=== Section Start ===

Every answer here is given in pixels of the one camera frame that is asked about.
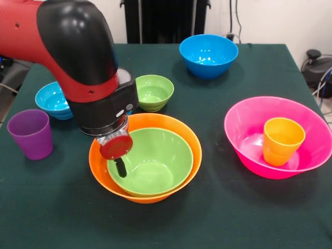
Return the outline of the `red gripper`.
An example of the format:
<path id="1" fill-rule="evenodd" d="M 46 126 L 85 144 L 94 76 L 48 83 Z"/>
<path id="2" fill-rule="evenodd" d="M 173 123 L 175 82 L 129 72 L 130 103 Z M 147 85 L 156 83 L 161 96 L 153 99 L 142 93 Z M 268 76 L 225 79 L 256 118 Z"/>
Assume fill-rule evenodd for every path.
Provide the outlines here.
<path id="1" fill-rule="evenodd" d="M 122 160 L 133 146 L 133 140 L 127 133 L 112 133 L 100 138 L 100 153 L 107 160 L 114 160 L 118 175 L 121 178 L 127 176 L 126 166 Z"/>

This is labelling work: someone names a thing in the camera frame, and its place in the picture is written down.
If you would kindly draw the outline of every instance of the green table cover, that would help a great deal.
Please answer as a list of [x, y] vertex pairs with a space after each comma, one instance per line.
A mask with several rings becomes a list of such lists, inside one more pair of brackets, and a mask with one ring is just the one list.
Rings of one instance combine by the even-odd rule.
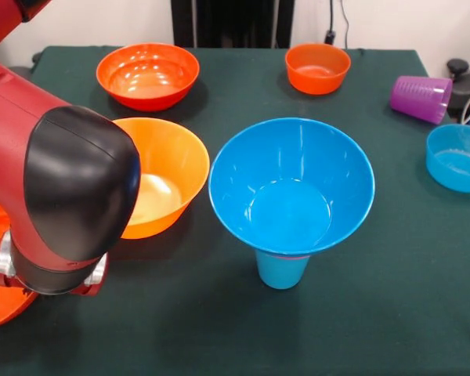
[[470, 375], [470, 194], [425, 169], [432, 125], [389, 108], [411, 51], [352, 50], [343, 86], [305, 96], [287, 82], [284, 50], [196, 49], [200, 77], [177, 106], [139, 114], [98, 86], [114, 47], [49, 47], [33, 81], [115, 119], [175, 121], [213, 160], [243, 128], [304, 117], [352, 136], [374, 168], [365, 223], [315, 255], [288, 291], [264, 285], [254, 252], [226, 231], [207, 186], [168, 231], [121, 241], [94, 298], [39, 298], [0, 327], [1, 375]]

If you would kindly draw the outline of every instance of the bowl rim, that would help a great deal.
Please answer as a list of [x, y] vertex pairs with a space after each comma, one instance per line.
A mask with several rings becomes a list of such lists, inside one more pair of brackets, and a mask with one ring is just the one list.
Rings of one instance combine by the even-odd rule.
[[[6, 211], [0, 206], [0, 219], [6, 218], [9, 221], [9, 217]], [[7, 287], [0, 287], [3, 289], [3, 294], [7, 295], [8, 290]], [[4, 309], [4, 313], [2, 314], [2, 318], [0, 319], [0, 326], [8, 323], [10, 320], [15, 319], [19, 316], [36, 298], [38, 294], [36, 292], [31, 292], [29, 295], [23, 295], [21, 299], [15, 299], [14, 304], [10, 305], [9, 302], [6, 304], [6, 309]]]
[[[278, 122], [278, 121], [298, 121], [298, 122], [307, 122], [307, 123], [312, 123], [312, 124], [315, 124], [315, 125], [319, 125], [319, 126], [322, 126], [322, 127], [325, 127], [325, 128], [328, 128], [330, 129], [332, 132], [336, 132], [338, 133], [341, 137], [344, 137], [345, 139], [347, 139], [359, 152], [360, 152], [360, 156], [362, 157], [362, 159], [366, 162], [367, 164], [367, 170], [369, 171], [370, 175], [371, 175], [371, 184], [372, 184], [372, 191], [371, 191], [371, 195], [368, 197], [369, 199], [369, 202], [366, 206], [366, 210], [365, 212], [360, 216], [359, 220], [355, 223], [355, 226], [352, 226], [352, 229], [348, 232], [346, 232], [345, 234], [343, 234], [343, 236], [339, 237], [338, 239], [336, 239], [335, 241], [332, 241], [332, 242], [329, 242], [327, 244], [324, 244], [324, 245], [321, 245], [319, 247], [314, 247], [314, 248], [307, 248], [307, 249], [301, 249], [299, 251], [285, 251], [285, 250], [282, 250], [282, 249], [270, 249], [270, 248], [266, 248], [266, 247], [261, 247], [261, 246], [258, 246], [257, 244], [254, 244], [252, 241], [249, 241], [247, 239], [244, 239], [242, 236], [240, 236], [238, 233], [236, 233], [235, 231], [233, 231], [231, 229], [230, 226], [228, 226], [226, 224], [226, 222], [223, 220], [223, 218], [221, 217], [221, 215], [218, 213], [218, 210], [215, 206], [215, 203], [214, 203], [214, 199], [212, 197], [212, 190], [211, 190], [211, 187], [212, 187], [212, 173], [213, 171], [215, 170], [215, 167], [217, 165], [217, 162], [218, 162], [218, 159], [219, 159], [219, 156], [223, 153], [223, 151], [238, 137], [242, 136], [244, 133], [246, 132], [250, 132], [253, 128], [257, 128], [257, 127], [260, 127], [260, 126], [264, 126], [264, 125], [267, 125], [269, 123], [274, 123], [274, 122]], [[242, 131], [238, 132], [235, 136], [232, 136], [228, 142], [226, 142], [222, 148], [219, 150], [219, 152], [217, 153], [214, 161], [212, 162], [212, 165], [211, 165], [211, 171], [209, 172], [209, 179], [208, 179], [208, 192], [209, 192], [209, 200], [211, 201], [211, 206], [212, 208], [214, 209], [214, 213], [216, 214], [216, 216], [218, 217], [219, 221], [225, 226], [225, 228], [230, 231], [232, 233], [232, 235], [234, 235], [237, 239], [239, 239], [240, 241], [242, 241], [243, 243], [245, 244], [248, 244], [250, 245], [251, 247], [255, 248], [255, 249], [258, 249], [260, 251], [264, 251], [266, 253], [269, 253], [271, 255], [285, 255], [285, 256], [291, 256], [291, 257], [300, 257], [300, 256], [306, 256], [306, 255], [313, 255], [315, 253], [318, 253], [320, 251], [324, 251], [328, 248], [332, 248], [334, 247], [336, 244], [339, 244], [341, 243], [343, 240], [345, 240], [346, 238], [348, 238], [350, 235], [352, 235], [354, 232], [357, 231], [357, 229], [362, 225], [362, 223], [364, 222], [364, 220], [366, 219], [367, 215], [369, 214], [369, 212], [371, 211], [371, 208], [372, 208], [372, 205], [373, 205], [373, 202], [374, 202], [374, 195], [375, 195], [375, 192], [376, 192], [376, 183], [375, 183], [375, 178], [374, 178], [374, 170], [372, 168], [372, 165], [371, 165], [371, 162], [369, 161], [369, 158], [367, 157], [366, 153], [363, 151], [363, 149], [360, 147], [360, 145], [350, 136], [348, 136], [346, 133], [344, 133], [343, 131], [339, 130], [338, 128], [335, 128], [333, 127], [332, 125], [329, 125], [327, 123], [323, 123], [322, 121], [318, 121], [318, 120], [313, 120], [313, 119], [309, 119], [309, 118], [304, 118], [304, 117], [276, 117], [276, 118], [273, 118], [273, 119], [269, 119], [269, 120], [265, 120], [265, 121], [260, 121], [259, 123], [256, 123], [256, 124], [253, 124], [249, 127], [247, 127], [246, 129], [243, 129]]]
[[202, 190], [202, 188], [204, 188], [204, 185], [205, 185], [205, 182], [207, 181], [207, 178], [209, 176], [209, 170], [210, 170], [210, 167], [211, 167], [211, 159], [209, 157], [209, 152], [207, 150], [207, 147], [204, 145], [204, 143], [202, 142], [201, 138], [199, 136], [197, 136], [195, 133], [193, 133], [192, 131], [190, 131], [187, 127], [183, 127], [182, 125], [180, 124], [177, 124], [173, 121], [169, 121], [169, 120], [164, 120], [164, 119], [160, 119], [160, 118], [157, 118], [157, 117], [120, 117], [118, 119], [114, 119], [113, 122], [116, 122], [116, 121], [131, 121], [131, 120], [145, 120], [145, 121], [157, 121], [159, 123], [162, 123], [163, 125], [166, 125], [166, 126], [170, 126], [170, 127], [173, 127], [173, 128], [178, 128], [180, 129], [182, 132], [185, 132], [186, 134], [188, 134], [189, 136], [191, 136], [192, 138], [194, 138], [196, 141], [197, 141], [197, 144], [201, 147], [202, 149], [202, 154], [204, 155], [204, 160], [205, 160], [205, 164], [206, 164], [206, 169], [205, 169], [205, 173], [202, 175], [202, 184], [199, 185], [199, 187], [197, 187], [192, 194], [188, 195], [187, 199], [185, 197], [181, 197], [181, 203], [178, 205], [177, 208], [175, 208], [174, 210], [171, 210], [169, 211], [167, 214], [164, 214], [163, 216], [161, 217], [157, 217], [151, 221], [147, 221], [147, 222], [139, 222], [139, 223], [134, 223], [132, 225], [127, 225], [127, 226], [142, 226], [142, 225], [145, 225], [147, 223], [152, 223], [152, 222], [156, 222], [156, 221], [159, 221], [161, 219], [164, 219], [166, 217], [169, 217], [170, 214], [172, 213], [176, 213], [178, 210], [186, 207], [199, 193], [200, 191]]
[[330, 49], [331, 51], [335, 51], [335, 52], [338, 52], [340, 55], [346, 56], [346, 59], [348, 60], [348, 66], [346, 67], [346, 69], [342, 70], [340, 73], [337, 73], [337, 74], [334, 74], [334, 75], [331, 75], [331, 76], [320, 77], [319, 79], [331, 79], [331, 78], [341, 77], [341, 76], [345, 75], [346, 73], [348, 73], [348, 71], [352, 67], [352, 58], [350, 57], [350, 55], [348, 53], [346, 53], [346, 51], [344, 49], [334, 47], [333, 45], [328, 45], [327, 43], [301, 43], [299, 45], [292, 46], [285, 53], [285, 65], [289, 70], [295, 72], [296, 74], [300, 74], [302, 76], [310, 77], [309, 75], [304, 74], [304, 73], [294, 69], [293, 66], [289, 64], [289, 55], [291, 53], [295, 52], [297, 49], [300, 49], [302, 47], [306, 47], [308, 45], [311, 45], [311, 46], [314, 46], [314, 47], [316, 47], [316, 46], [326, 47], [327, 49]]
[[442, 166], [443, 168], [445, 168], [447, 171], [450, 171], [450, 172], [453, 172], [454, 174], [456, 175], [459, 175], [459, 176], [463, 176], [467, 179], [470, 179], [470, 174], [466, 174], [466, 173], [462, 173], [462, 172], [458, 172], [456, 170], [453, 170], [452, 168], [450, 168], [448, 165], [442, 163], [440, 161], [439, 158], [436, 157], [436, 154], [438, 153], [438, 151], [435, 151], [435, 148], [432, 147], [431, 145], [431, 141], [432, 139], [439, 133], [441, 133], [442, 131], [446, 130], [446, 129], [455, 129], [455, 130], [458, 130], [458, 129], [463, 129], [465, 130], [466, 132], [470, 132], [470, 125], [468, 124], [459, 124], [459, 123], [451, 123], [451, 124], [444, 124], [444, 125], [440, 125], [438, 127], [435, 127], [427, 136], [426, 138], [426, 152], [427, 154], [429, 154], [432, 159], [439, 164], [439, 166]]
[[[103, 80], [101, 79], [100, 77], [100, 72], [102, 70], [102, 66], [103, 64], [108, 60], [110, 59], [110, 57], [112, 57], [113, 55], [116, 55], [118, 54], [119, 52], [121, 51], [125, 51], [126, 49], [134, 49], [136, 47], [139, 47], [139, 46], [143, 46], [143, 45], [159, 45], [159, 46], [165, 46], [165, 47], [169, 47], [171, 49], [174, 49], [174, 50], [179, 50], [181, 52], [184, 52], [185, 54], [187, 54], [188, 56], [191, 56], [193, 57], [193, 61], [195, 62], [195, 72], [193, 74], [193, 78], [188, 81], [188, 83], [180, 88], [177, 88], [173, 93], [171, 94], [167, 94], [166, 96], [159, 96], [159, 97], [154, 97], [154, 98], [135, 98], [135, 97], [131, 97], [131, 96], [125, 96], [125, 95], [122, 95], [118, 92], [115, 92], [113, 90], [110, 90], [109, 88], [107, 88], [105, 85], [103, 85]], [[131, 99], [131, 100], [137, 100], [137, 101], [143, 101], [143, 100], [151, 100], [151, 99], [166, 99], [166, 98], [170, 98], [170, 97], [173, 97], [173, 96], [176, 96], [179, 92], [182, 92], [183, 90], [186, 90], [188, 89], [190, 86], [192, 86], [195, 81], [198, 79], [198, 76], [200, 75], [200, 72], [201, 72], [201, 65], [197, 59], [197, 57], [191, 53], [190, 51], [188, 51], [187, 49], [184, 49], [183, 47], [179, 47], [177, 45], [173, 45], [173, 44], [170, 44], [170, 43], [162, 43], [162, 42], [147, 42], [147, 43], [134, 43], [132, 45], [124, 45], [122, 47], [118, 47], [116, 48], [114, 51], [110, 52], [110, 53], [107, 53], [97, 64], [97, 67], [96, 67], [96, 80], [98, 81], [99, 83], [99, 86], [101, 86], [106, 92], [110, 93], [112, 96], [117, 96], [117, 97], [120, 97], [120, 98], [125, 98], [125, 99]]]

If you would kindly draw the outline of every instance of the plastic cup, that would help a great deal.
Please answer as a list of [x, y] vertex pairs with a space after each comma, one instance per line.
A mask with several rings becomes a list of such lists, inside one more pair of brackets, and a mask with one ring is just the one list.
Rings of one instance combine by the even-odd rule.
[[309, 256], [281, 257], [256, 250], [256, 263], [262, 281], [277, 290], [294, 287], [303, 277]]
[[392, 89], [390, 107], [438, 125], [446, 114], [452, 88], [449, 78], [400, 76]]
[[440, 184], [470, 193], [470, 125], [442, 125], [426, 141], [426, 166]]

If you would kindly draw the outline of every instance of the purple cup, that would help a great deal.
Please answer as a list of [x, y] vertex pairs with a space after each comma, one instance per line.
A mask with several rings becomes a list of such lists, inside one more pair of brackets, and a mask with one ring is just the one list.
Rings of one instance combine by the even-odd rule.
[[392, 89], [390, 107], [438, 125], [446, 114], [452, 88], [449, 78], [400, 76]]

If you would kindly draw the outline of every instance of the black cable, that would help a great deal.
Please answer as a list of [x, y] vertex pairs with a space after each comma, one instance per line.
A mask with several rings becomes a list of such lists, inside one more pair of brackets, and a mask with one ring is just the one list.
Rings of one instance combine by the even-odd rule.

=== Section End ===

» **YOUR ASSIGNMENT**:
Filter the listing down to the lines holding the word "that", and return those.

» **RESULT OF THE EXERCISE**:
Every answer here is given in pixels of the one camera frame that is asked about.
If you would kindly draw the outline of every instance of the green table cover, that would help a great deal.
If you would kindly draw the outline of every instance of the bowl rim, that would help a great deal.
If you would kindly draw the outline of every instance of the plastic cup, that would help a great deal.
If you would kindly draw the outline of every instance of the purple cup, that would help a great deal.
If you would kindly draw the outline of every instance of the black cable, that would help a great deal.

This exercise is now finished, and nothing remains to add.